→ Work required
Go over the data and keep only the lines that include "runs".

....................

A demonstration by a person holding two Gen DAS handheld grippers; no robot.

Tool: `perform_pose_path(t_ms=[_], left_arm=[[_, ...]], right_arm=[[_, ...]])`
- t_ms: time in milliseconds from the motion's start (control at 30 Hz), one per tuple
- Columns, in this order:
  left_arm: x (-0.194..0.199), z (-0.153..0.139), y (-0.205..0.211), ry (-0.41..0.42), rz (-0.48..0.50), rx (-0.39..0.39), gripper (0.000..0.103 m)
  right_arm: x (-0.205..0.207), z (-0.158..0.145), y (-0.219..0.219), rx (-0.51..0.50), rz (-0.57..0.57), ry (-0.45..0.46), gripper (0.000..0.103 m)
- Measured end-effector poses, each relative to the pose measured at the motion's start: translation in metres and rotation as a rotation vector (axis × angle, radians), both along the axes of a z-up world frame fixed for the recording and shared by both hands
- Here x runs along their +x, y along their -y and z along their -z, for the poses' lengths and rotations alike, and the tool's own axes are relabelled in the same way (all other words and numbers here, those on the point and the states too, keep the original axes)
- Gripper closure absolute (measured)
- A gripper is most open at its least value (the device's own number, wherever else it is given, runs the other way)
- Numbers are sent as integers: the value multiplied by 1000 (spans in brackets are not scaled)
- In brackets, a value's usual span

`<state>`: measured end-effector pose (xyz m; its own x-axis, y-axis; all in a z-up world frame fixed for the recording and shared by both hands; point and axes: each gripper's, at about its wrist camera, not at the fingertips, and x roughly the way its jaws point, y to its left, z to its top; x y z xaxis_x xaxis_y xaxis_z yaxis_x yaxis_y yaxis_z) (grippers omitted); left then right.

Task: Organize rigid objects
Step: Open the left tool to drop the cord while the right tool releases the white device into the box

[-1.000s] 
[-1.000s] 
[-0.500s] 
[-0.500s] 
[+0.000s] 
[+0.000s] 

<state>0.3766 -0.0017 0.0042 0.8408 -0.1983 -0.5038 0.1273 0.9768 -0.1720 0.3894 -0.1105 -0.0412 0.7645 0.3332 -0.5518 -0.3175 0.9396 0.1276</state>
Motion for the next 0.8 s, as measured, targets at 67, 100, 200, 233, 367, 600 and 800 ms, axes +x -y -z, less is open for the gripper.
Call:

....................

→ Expected answer
- Here x runs along their +x, y along their -y and z along their -z, for the poses' lengths and rotations alike, and the tool's own axes are relabelled in the same way (all other words and numbers here, those on the point and the states too, keep the original axes)
- A gripper is most open at its least value (the device's own number, wherever else it is given, runs the other way)

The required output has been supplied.